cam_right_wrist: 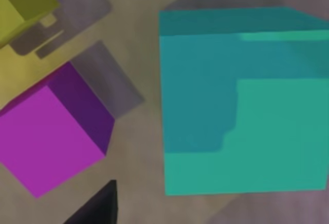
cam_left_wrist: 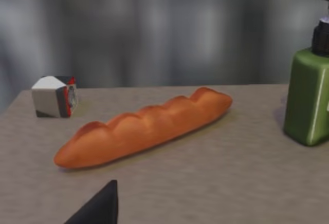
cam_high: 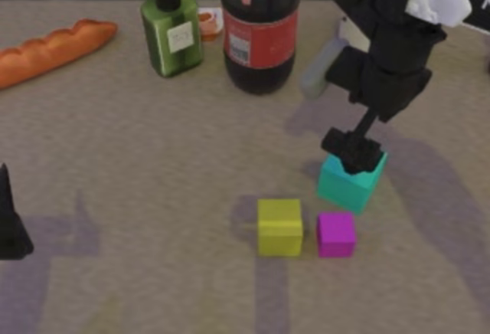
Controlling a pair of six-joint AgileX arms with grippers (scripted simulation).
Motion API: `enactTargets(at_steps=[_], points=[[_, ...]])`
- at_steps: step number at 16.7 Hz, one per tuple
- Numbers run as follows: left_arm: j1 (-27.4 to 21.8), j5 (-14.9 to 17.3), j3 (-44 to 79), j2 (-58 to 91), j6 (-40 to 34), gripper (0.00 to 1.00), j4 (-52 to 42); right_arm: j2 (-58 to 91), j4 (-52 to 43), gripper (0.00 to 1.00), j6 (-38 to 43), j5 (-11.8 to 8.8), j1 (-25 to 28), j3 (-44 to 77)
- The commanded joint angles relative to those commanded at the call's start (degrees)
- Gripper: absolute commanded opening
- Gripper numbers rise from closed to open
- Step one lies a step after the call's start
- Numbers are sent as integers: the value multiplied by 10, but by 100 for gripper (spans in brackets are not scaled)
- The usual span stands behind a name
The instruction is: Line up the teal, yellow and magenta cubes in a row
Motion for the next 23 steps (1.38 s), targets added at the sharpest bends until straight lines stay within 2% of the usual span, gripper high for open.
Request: enactTargets(at_steps=[3, 9, 17, 22, 23], points=[[12, 2, -27, -41, -17, 100, 29, 39, -18, 100, -10, 1, 9, 38], [12, 2, -28, -43, -18, 100, 30, 41, -16, 100, -11, 1, 7, 37], [12, 2, -28, -43, -18, 100, 30, 93, 141, 100, -9, 2, 10, -65], [12, 2, -28, -43, -18, 100, 30, 100, 156, 100, -9, 2, 10, -76], [12, 2, -28, -43, -18, 100, 30, 100, 156, 92, -9, 2, 10, -76]])
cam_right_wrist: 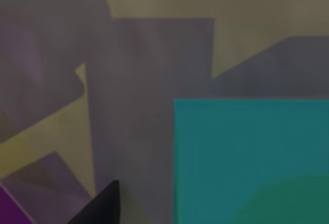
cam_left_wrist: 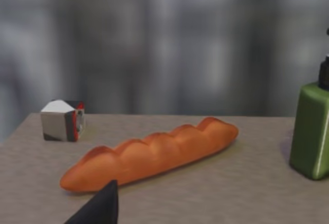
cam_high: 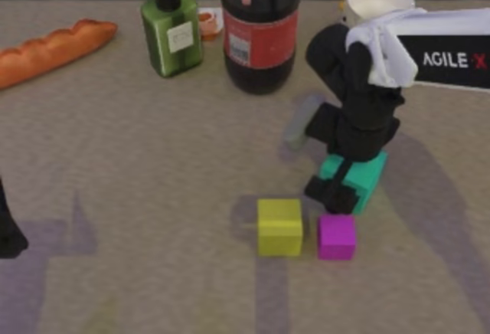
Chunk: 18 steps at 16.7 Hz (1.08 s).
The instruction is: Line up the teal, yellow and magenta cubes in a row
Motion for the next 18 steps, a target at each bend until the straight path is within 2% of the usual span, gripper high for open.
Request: enactTargets(at_steps=[12, 18], points=[[0, 0, 0, 0, 0, 100, 0, 0, 0, 2, 0, 0, 0, 0], [0, 0, 0, 0, 0, 100, 0, 0, 0, 0, 0, 0, 0, 0]])
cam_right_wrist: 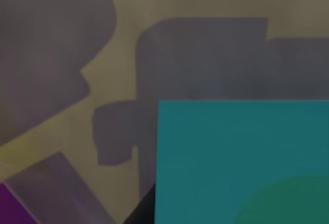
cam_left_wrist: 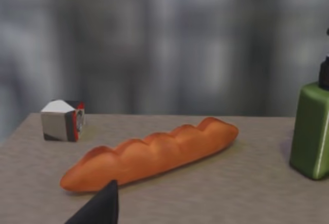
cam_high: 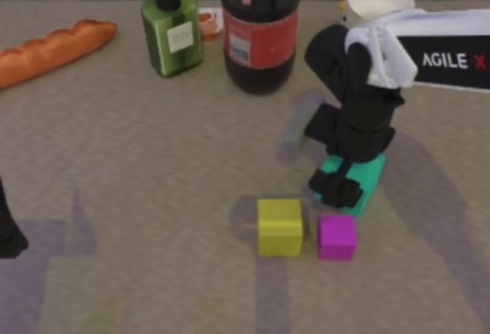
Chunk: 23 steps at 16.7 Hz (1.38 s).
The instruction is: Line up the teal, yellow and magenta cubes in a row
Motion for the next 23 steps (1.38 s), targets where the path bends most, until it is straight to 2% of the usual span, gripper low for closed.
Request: enactTargets(at_steps=[5, 12, 17, 20, 23], points=[[0, 0, 0, 0, 0, 100, 0, -9, -13, 0, 2, -1, -1, 9], [0, 0, 0, 0, 0, 100, 0, -53, -135, 0, 1, -2, 4, 84], [0, 0, 0, 0, 0, 100, 0, -52, -138, 0, 1, -2, 2, 86], [0, 0, 0, 0, 0, 100, 0, -25, -161, 0, -5, -2, 28, 126], [0, 0, 0, 0, 0, 100, 0, 27, -208, 0, -15, -1, 77, 219]])
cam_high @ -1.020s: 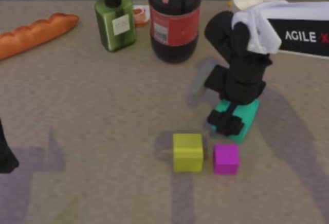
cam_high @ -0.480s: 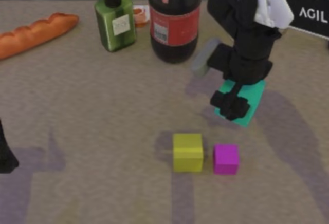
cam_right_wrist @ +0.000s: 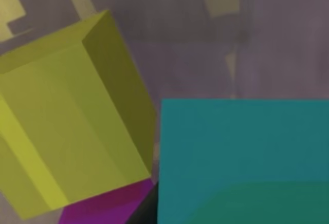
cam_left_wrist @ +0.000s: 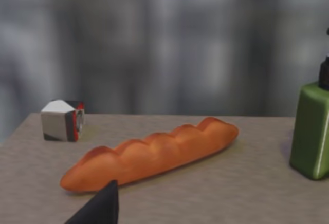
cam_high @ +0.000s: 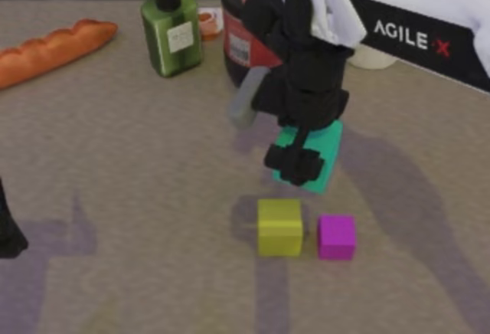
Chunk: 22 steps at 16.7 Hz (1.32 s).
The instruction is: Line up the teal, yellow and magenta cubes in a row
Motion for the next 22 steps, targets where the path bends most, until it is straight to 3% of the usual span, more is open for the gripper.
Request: enactTargets(at_steps=[6, 10, 17, 22], points=[[0, 0, 0, 0, 0, 100, 0, 115, -111, 0, -27, 0, 123, 247], [0, 0, 0, 0, 0, 100, 0, 155, -152, 0, -37, 1, 173, 326], [0, 0, 0, 0, 0, 100, 0, 153, -144, 0, -36, 1, 174, 321], [0, 0, 0, 0, 0, 100, 0, 142, -48, 0, -34, 1, 174, 209]])
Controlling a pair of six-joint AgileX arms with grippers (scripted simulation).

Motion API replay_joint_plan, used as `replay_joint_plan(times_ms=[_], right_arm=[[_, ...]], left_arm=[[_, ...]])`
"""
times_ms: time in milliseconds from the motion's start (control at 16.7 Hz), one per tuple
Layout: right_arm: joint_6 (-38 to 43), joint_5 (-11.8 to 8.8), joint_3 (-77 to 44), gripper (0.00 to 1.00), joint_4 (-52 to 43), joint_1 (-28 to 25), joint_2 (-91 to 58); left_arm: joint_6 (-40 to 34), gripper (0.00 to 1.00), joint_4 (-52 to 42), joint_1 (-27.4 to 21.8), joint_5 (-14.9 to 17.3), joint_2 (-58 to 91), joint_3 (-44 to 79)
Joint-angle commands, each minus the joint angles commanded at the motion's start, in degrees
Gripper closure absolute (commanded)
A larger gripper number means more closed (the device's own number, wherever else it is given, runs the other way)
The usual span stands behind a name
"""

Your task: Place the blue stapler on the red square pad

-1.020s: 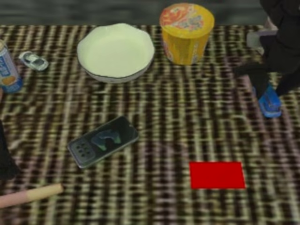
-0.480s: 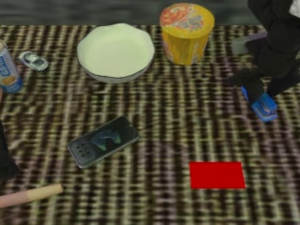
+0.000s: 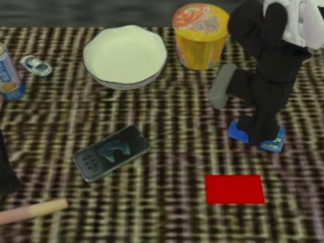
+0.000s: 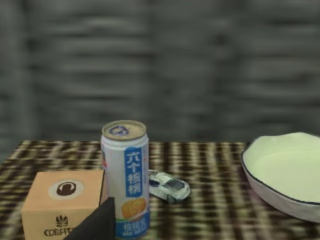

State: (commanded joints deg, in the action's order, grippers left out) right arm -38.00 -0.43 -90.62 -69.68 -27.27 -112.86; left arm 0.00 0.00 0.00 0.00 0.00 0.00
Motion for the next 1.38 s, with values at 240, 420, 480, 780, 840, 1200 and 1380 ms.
replay_joint_plan(times_ms=[240,420,480,780,840,1200,1380], right_arm=[[-13.64,0.00,4.11,1.00,0.38,-5.03,4.32],[-17.56,0.05,5.64,1.00,0.80,-6.72,6.22],[-17.70,0.05,5.70,1.00,0.82,-6.78,6.29],[-17.48,0.04,6.21,1.00,1.71,-6.50,5.81],[-17.41,0.06,7.18,1.00,3.06,-6.50,5.46],[-17.15,0.01,17.10,1.00,17.63,-6.81,1.14],[-17.25,0.07,20.28,1.00,22.07,-7.09,-0.33]], left_arm=[[0.00,0.00,0.00,0.00,0.00,0.00,0.00],[0.00,0.00,0.00,0.00,0.00,0.00,0.00],[0.00,0.00,0.00,0.00,0.00,0.00,0.00],[0.00,0.00,0.00,0.00,0.00,0.00,0.00],[0.00,0.00,0.00,0.00,0.00,0.00,0.00],[0.00,0.00,0.00,0.00,0.00,0.00,0.00],[0.00,0.00,0.00,0.00,0.00,0.00,0.00]])
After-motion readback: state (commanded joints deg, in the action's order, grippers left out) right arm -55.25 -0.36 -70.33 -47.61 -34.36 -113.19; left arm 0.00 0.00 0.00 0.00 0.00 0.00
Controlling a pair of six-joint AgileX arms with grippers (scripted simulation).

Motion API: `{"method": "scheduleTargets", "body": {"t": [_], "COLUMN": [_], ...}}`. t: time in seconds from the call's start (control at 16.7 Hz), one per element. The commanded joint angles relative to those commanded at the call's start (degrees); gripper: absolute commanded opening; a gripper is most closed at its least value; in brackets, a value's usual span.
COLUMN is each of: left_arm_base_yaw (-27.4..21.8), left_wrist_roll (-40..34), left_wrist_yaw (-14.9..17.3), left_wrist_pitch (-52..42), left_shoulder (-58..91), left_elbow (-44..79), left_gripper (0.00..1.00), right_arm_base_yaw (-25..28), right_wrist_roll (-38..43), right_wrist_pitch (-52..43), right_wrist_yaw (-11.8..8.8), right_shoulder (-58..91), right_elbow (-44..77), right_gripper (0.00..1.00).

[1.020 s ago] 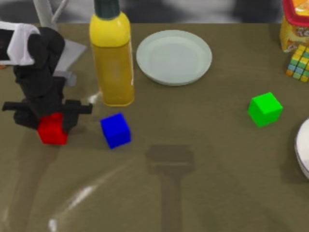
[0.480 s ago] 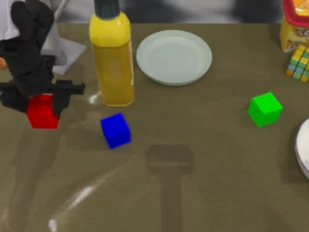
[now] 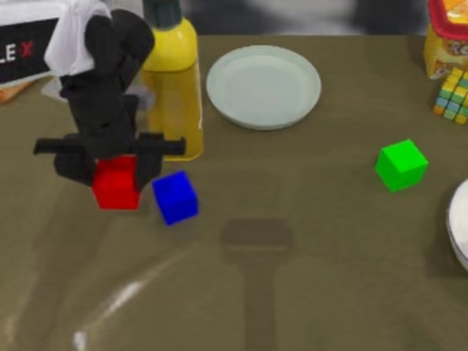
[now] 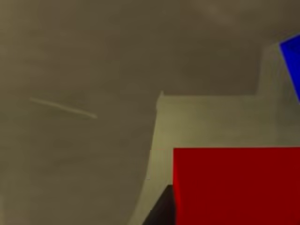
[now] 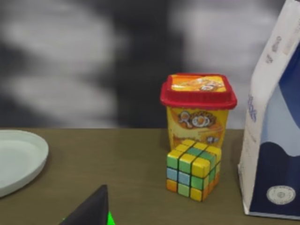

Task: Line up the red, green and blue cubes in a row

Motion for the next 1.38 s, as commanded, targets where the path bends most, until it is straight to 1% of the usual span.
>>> {"method": "scheduleTargets", "body": {"t": [0.24,0.36,0.42,0.84,1.2,1.38], "left_arm_base_yaw": [-11.4,-15.3,-16.4,-16.8,-16.9,-16.9], "left_wrist_roll": [-13.5,-17.6,-18.7,-19.0,-19.0,-19.1], "left_wrist_yaw": [-0.3,-0.4,-0.5,-0.4,-0.4,-0.4], "left_wrist_pitch": [-0.8,-0.9,-0.9,0.2,11.9,14.0], "left_shoulder": [-2.9,-4.4,-4.9,-4.6,-0.6,0.4], "left_elbow": [-2.3,-3.3,-3.6,-4.3,-11.6,-13.0], "left_gripper": [0.00,0.00,0.00,0.00,0.00,0.00], "right_arm_base_yaw": [0.0,0.0,0.0,0.0,0.0,0.0], "right_wrist_roll": [0.0,0.0,0.0,0.0,0.0,0.0], "right_wrist_pitch": [0.0,0.0,0.0,0.0,0.0,0.0], "right_wrist_yaw": [0.0,0.0,0.0,0.0,0.0,0.0], "right_shoulder": [0.0,0.0,0.0,0.0,0.0,0.0], "right_elbow": [0.0,0.0,0.0,0.0,0.0,0.0], "right_gripper": [1.00,1.00,1.00,1.00,1.00,1.00]}}
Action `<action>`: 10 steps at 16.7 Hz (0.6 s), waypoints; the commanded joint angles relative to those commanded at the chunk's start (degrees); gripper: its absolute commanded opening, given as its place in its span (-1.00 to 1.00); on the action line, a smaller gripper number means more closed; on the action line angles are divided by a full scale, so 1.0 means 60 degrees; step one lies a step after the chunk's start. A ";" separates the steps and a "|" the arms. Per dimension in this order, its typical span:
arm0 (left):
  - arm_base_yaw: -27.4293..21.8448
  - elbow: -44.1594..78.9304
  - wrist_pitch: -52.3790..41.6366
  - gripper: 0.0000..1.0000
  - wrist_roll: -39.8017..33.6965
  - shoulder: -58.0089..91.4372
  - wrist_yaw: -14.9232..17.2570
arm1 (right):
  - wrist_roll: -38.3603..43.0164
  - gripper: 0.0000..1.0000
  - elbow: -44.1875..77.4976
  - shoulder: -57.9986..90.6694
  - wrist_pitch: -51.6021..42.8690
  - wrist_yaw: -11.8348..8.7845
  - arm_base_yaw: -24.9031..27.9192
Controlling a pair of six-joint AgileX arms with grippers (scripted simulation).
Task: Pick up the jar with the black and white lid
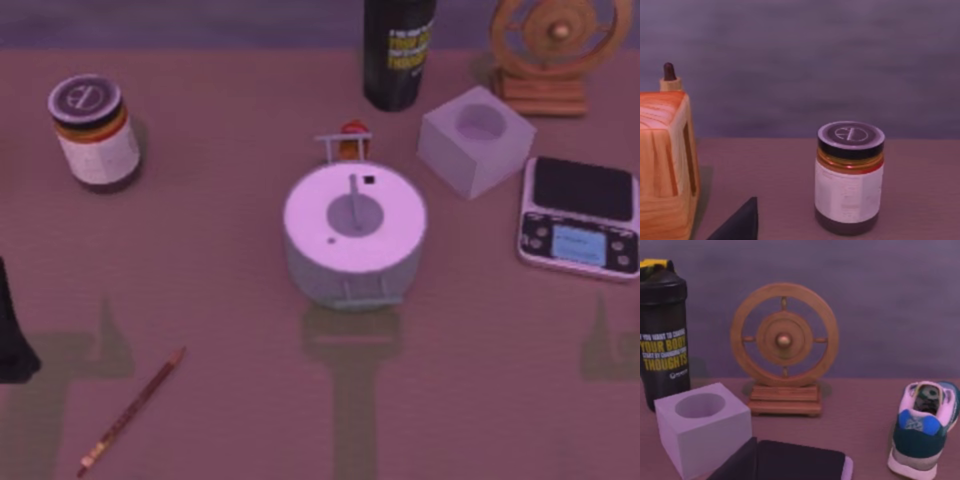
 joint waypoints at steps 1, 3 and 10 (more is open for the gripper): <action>0.0000 0.0000 0.0000 1.00 0.0000 0.0000 0.0000 | 0.0000 1.00 0.0000 0.0000 0.0000 0.0000 0.0000; -0.0002 0.0046 -0.0056 1.00 0.0007 0.0077 0.0008 | 0.0000 1.00 0.0000 0.0000 0.0000 0.0000 0.0000; -0.0136 0.2012 -0.1972 1.00 0.0271 0.2930 0.0326 | 0.0000 1.00 0.0000 0.0000 0.0000 0.0000 0.0000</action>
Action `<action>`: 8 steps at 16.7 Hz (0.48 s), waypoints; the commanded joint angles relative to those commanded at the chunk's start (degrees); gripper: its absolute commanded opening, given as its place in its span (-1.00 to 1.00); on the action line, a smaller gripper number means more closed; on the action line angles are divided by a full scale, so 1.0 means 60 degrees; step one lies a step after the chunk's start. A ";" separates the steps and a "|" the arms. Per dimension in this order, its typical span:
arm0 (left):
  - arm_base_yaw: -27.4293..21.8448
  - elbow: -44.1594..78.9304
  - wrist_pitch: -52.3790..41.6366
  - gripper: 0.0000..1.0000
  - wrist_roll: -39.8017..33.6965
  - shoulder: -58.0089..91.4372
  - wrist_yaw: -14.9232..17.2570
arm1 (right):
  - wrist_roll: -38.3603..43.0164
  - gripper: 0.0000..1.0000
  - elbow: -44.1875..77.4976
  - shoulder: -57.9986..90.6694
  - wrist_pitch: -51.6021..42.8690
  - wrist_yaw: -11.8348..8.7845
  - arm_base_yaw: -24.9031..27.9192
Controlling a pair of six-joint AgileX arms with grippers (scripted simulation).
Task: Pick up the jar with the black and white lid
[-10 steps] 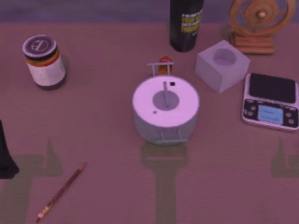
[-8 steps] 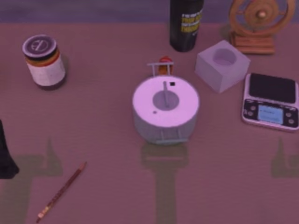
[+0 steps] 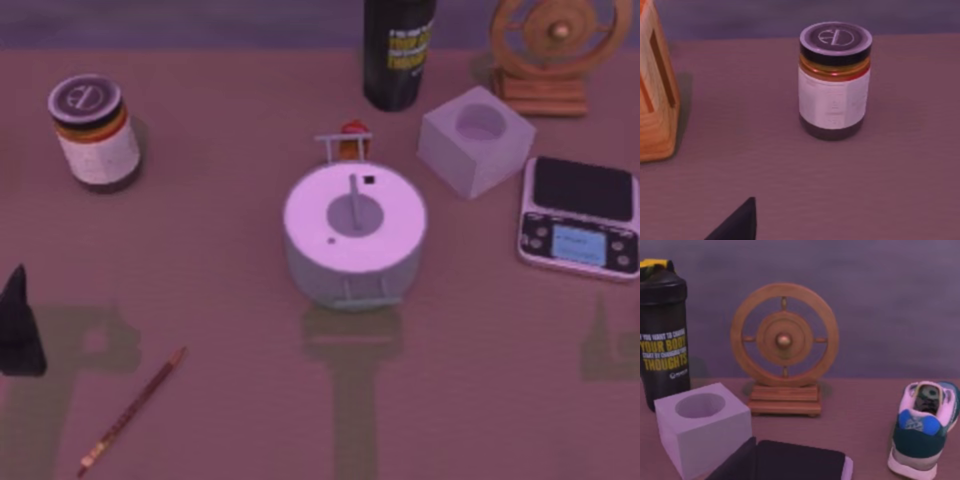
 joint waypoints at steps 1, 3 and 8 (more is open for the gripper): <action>-0.0032 0.0522 -0.0427 1.00 0.0065 0.0687 0.0066 | 0.0000 1.00 0.0000 0.0000 0.0000 0.0000 0.0000; -0.0097 0.1722 -0.1340 1.00 0.0210 0.2201 0.0196 | 0.0000 1.00 0.0000 0.0000 0.0000 0.0000 0.0000; -0.0231 0.5614 -0.3779 1.00 0.0637 0.6571 0.0469 | 0.0000 1.00 0.0000 0.0000 0.0000 0.0000 0.0000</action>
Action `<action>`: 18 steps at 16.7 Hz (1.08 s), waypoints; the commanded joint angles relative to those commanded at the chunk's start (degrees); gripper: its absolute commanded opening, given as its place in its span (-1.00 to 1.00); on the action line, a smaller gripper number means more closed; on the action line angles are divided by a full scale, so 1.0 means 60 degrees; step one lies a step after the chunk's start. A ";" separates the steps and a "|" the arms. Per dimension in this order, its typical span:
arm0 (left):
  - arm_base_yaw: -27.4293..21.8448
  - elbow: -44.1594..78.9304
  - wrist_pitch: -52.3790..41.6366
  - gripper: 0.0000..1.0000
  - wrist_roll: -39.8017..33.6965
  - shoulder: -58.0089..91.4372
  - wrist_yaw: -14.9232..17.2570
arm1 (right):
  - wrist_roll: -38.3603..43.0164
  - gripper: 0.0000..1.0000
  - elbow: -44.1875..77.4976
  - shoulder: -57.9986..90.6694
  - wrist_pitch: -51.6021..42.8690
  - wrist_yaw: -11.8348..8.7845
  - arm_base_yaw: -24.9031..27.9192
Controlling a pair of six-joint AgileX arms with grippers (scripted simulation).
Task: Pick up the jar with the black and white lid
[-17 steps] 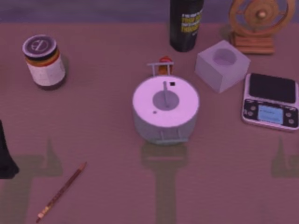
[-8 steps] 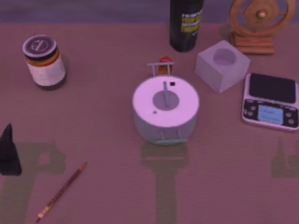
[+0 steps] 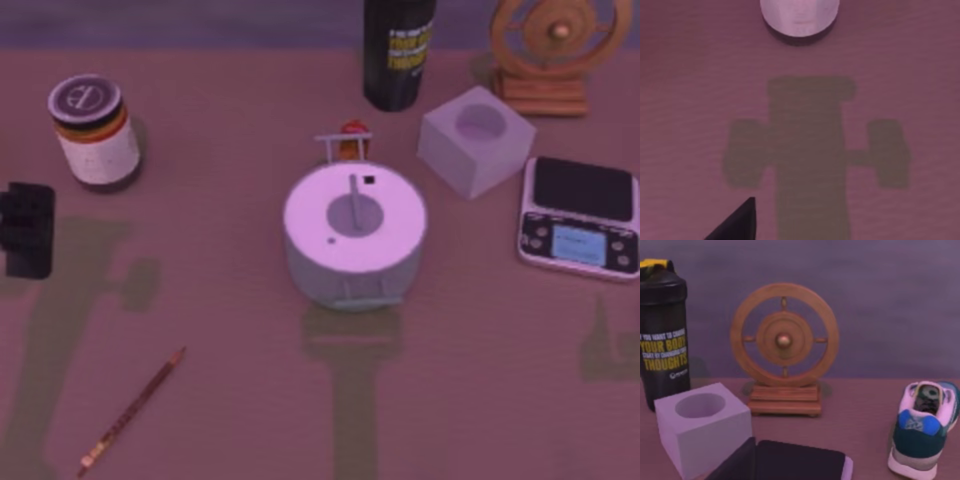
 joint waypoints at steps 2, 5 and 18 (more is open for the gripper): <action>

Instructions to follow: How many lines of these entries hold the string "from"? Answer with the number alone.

Output of the exercise: 3